# The task
In your reply, repeat every entry exactly and skip over each picture.

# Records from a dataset
┌────────

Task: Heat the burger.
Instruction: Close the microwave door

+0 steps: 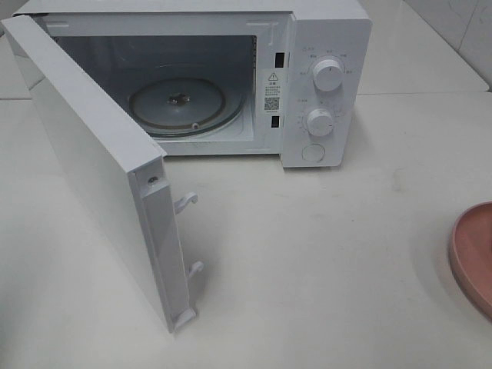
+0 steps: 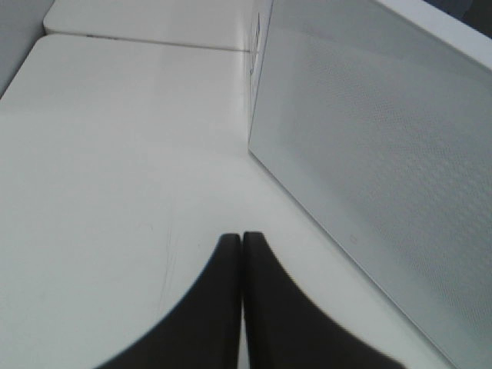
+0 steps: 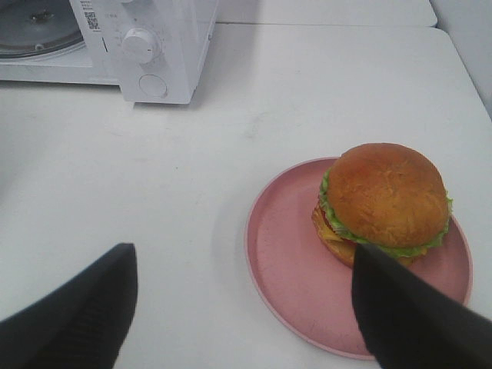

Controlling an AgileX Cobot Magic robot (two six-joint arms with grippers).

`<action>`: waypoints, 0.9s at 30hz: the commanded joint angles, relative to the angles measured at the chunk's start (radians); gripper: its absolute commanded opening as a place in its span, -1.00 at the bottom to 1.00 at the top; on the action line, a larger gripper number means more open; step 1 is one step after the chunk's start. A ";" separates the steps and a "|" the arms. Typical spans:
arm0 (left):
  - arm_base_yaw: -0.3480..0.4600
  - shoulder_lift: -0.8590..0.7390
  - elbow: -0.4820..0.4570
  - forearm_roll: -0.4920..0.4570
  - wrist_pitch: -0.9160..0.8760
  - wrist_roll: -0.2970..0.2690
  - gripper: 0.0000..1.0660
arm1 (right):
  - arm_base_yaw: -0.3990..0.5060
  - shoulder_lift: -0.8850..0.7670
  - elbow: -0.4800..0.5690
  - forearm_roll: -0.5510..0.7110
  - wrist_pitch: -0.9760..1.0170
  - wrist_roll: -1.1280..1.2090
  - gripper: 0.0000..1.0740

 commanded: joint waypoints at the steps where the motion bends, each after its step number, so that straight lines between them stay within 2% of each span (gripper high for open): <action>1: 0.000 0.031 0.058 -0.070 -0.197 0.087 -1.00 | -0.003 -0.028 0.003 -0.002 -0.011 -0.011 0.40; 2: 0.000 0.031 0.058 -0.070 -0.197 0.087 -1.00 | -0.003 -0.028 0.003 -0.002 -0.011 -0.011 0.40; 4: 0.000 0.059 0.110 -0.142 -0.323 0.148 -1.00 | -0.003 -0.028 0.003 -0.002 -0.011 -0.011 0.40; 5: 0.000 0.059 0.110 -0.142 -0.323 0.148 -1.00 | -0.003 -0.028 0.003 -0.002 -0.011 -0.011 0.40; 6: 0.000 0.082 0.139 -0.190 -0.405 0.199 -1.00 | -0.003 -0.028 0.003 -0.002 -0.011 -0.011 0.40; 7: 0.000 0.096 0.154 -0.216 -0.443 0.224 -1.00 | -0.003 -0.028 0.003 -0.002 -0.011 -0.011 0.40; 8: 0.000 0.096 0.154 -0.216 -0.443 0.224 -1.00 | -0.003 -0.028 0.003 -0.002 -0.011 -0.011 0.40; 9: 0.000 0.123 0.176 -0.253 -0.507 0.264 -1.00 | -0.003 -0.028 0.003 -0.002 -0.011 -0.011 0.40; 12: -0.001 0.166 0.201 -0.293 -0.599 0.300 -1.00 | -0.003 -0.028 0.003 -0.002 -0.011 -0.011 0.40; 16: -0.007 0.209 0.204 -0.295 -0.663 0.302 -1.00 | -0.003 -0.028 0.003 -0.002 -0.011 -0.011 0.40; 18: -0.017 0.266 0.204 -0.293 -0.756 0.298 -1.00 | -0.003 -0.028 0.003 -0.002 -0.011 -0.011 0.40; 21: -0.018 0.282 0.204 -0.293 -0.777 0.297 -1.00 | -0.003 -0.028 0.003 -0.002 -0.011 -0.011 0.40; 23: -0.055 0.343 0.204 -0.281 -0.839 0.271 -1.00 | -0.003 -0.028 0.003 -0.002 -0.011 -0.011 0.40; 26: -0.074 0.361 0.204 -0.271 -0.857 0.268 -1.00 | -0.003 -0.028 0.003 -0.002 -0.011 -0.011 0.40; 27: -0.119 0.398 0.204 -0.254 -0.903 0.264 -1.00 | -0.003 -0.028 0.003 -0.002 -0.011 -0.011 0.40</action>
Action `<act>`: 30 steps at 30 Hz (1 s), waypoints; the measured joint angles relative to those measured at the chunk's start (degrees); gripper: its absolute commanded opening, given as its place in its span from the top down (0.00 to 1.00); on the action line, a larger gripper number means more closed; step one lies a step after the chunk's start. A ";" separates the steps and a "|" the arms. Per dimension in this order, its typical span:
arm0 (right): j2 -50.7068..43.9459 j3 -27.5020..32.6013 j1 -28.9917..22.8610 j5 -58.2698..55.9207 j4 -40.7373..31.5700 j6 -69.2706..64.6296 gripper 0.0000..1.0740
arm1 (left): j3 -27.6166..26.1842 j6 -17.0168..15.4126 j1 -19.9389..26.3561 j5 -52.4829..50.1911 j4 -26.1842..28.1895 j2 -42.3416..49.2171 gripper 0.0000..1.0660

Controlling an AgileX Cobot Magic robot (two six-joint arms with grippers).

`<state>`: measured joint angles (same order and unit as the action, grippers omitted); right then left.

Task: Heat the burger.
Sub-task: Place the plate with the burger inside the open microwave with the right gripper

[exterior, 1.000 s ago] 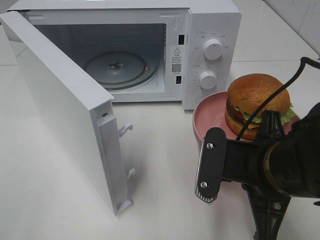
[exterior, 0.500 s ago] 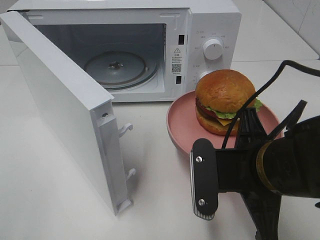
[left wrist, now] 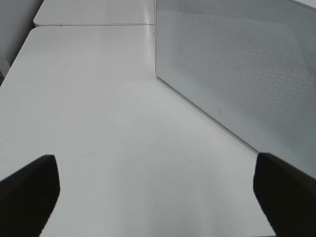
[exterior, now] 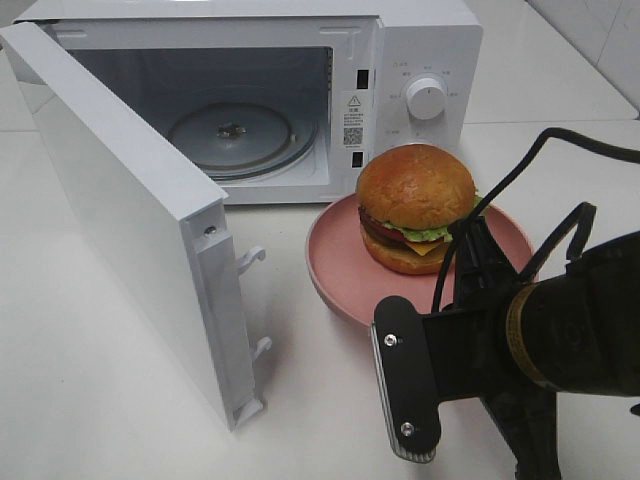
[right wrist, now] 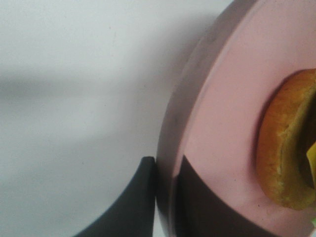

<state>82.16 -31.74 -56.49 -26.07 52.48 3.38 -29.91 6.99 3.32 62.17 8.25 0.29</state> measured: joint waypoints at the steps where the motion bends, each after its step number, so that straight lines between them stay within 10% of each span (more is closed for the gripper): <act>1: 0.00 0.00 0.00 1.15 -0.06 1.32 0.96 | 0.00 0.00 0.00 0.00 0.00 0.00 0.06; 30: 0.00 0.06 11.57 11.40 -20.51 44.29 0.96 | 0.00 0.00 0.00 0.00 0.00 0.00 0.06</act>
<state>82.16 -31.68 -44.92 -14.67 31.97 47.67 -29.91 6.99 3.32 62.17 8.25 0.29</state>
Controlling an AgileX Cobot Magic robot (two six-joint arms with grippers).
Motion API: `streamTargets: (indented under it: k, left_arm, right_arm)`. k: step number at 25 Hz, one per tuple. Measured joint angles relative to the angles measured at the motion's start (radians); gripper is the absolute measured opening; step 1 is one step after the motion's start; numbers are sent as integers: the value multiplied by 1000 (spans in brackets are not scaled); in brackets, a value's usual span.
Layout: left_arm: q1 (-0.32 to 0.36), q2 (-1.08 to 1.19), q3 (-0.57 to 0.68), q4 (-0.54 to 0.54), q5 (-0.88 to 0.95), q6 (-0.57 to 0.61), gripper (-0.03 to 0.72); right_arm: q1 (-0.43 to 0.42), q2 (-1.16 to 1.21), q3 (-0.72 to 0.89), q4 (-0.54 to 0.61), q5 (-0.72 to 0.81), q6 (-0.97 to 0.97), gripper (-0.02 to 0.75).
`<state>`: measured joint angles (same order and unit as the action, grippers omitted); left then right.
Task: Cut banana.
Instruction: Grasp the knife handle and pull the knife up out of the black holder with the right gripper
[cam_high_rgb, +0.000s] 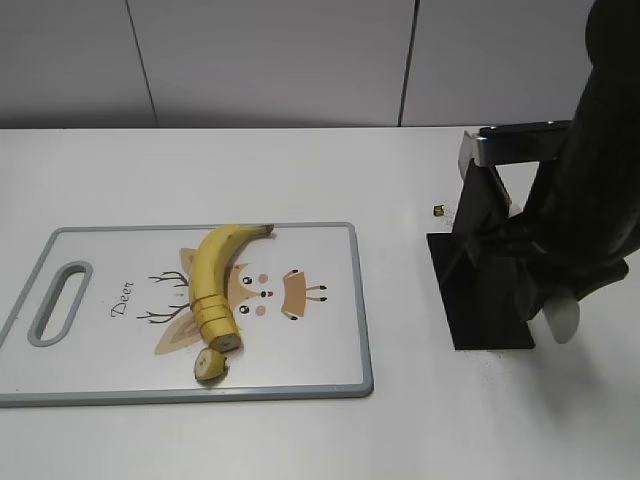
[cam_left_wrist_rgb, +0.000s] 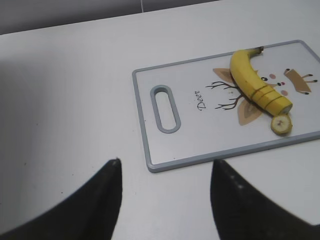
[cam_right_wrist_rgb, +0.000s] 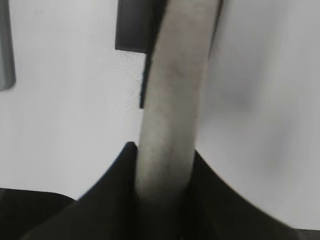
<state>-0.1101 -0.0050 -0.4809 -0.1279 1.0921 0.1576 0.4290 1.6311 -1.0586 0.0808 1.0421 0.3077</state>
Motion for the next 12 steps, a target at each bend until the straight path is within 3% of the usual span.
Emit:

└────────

# Response box
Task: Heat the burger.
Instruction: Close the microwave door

+0 steps: 
+0 steps: 
+0 steps: 

Controlling an AgileX Cobot Magic robot (two six-joint arms with grippers).

`<action>`: waypoints, 0.9s at 30hz: the commanded joint angles, relative to the angles measured at the chunk's start (radians); gripper: its absolute commanded opening as a place in its span, -1.00 at the bottom to 1.00 at the top; on the action line, a larger gripper number means more open; step 1 is one step after the chunk's start. A ";" separates the steps and a "|" the arms. Typical spans:
arm0 (left):
  - arm_base_yaw: -0.3480..0.4600
  - shoulder_lift: -0.8590..0.7390
  - elbow: -0.4820..0.4570
  - forearm_roll: -0.4920..0.4570
  - wrist_pitch: -0.9160..0.8760
  - wrist_roll: -0.2970..0.2690
  - gripper: 0.0000..1.0660
arm1 (right):
  - arm_base_yaw: -0.3990..0.5060
  - shoulder_lift: -0.8850..0.7670
  - elbow: -0.4800..0.5690
  - forearm_roll: -0.5510..0.7110
  - wrist_pitch: -0.9760..1.0170
  - wrist_roll: -1.1280..1.2090
  - gripper: 0.0000..1.0740

 commanded: joint waypoints at the steps where the motion bends, each after its step number, so that straight lines between them stay within 2% of each span (gripper high for open): <action>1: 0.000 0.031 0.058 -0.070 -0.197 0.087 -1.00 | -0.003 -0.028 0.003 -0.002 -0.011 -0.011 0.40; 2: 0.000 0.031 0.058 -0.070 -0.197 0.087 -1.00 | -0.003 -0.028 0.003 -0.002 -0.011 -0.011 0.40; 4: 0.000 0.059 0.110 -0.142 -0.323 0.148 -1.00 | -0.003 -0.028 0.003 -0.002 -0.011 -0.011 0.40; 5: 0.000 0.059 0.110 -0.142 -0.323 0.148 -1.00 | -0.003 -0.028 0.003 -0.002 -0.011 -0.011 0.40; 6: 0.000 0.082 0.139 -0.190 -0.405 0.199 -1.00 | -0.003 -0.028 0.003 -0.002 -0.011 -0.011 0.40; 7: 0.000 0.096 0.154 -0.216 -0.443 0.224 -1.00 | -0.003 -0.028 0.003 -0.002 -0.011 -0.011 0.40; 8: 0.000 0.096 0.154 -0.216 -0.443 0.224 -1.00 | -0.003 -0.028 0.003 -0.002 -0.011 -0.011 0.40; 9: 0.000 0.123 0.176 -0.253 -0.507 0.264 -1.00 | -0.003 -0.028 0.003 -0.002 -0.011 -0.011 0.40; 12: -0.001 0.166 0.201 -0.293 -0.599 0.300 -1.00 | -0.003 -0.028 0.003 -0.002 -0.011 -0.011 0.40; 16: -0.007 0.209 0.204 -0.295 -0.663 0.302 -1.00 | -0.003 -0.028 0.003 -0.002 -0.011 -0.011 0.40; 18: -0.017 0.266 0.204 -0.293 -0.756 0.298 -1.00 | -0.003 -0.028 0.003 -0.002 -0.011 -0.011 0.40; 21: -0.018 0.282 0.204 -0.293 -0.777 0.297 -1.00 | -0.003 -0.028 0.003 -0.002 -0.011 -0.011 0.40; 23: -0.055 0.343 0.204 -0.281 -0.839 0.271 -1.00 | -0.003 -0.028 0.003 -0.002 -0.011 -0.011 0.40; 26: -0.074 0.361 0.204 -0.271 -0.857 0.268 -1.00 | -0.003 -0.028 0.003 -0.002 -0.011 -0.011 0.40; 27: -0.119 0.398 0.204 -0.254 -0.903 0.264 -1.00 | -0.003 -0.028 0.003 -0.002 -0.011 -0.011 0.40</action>
Action `<act>`: 30 steps at 30 Hz (1 s), waypoints; the measured joint angles relative to those measured at the chunk's start (degrees); gripper: its absolute commanded opening, given as its place in its span from the top down (0.00 to 1.00); on the action line, a larger gripper number means more closed; step one lies a step after the chunk's start. A ";" separates the steps and a "|" the arms. Per dimension in this order, its typical span:
arm0 (right): j2 -50.7068..43.9459 j3 -27.5020..32.6013 j1 -28.9917..22.8610 j5 -58.2698..55.9207 j4 -40.7373..31.5700 j6 -69.2706..64.6296 gripper 0.0000..1.0740
arm1 (left): j3 -27.6166..26.1842 j6 -17.0168..15.4126 j1 -19.9389..26.3561 j5 -52.4829..50.1911 j4 -26.1842..28.1895 j2 -42.3416..49.2171 gripper 0.0000..1.0660

Controlling an AgileX Cobot Magic robot (two six-joint arms with grippers).

`<state>`: measured joint angles (same order and unit as the action, grippers omitted); right then left.

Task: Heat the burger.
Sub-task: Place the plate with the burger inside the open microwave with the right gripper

[exterior, 1.000 s ago] 
[exterior, 0.500 s ago] 
[left wrist, now] 
[exterior, now] 
[right wrist, now] 

<state>82.16 -31.74 -56.49 -26.07 52.48 3.38 -29.91 6.99 3.32 62.17 8.25 0.29</state> measured: joint waypoints at the steps where the motion bends, each after its step number, so that straight lines between them stay within 10% of each span (more is closed for the gripper): <act>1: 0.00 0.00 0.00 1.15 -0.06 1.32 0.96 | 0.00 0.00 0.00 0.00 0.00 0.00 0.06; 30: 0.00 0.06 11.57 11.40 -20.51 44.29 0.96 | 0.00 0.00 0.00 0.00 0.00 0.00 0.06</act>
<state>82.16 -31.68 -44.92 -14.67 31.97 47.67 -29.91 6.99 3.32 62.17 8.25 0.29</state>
Controlling an AgileX Cobot Magic robot (two six-joint arms with grippers).
Motion API: `streamTargets: (indented under it: k, left_arm, right_arm)`. k: step number at 25 Hz, one per tuple. Measured joint angles relative to the angles measured at the motion's start (radians); gripper is the absolute measured opening; step 1 is one step after the motion's start; numbers are sent as integers: the value multiplied by 1000 (spans in brackets are not scaled); in brackets, a value's usual span.
Layout: left_arm: q1 (-0.32 to 0.36), q2 (-1.08 to 1.19), q3 (-0.57 to 0.68), q4 (-0.54 to 0.54), q5 (-0.88 to 0.95), q6 (-0.57 to 0.61), gripper (-0.03 to 0.72); right_arm: q1 (-0.43 to 0.42), q2 (-1.16 to 1.21), q3 (-0.72 to 0.89), q4 (-0.54 to 0.61), q5 (-0.72 to 0.81), q6 (-0.97 to 0.97), gripper (-0.02 to 0.75).
`<state>`: measured joint angles (same order and unit as the action, grippers omitted); left then right.
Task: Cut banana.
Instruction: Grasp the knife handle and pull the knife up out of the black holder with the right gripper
[cam_high_rgb, +0.000s] 
[cam_left_wrist_rgb, +0.000s] 
[cam_right_wrist_rgb, +0.000s] 
<state>-0.1101 -0.0050 -0.4809 -0.1279 1.0921 0.1576 0.4290 1.6311 -1.0586 0.0808 1.0421 0.3077</state>
Motion for the next 12 steps, a target at each bend until the straight path is within 3% of the usual span.
Emit:

Nothing else is required to complete the exercise.